正當那念準備仔細觀察這個石刻圖騰時,忽然胡小兵忽然一聲大叫,他像是踩到了什麽東西。
當眾人扭過頭來看他的時候,發現他被一個屍體給絆倒了。
隻見屍體身穿破爛的探險服,骨瘦如柴,仿佛已經風幹成了屍骨。她立即鞠躬檢查,發現屍骨上的衣物正是他們的隊友,王廣祁穿的。
胡來和那念心頭一驚,趕忙走過去。
胡來和那念的心中瞬間湧上一陣寒意,他們走近屍體,小心翼翼地低下頭去檢查。
胡來看到屍體上的衣物,心中一凜,聲音顫抖地說:“這是……是王廣祁的衣服……他怎麽會在這裏?”
那念無言,她看著屍骨,沉默了好一會兒,才緩緩地說:“我不知道……但他……他確實已經死了……”

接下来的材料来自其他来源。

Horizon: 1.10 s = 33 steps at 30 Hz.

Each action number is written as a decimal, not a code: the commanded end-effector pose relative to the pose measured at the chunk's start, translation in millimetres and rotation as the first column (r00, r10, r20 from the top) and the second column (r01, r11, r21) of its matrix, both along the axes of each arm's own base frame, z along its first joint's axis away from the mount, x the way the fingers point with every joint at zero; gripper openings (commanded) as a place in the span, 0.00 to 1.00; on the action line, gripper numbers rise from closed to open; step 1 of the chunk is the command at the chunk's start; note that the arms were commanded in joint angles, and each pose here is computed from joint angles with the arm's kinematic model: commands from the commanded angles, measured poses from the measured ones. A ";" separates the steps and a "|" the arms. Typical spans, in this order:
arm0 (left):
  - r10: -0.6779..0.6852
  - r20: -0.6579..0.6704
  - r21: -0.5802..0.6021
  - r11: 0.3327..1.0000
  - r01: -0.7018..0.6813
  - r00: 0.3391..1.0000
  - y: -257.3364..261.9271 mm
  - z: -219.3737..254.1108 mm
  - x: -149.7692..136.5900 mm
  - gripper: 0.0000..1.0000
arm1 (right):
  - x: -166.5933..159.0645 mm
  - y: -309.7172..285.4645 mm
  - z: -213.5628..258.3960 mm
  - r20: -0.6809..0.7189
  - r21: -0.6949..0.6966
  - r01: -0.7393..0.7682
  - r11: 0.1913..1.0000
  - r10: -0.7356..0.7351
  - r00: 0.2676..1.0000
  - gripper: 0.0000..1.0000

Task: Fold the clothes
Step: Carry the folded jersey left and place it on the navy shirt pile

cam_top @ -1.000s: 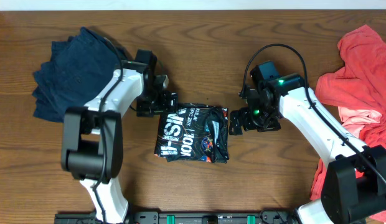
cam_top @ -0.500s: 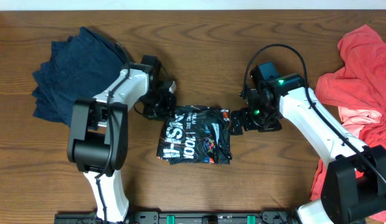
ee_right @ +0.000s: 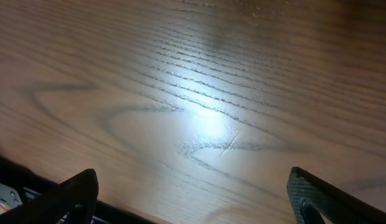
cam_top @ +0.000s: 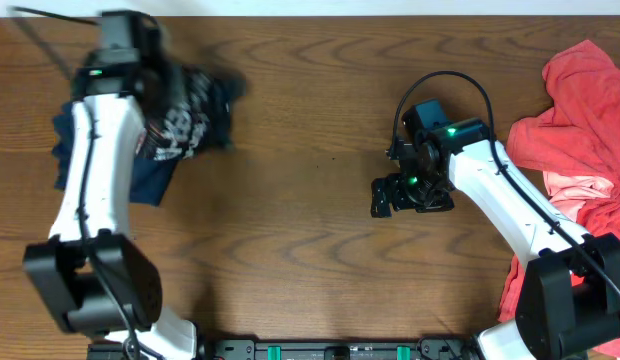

“那我們之前……”胡來的話沒有說完,眼中充滿了困惑和恐懼。
“或許,”那念試圖分析,聲音很輕,但又讓人聽得清清楚楚,“這個地方的時間流速和我們的世界不同。我們在外麵呆了幾天,但是在這個空間,也許過去了很長的時間。”
眾人聽見這句話,都驚訝地說不出話來。
雖然他們都無法相信那念說的,但是這個是唯一目前能夠解釋清楚原因的。
胡來看著那個風幹的屍體,眼神中閃過一絲複雜的情緒。
他蹲下來,小心地從屍體上取下一隻破舊的水壺,裏麵的水已經幹涸。
“他一定在這裏呆了,按照屍體的風幹程度,至少好幾年,十幾年也不一定。”胡來低聲說,臉上若有所思。
眾人聽他說十幾年,都嚇了一大跳。
要真是這樣,那真是天上一日,地下一年都不止了,而是十幾年。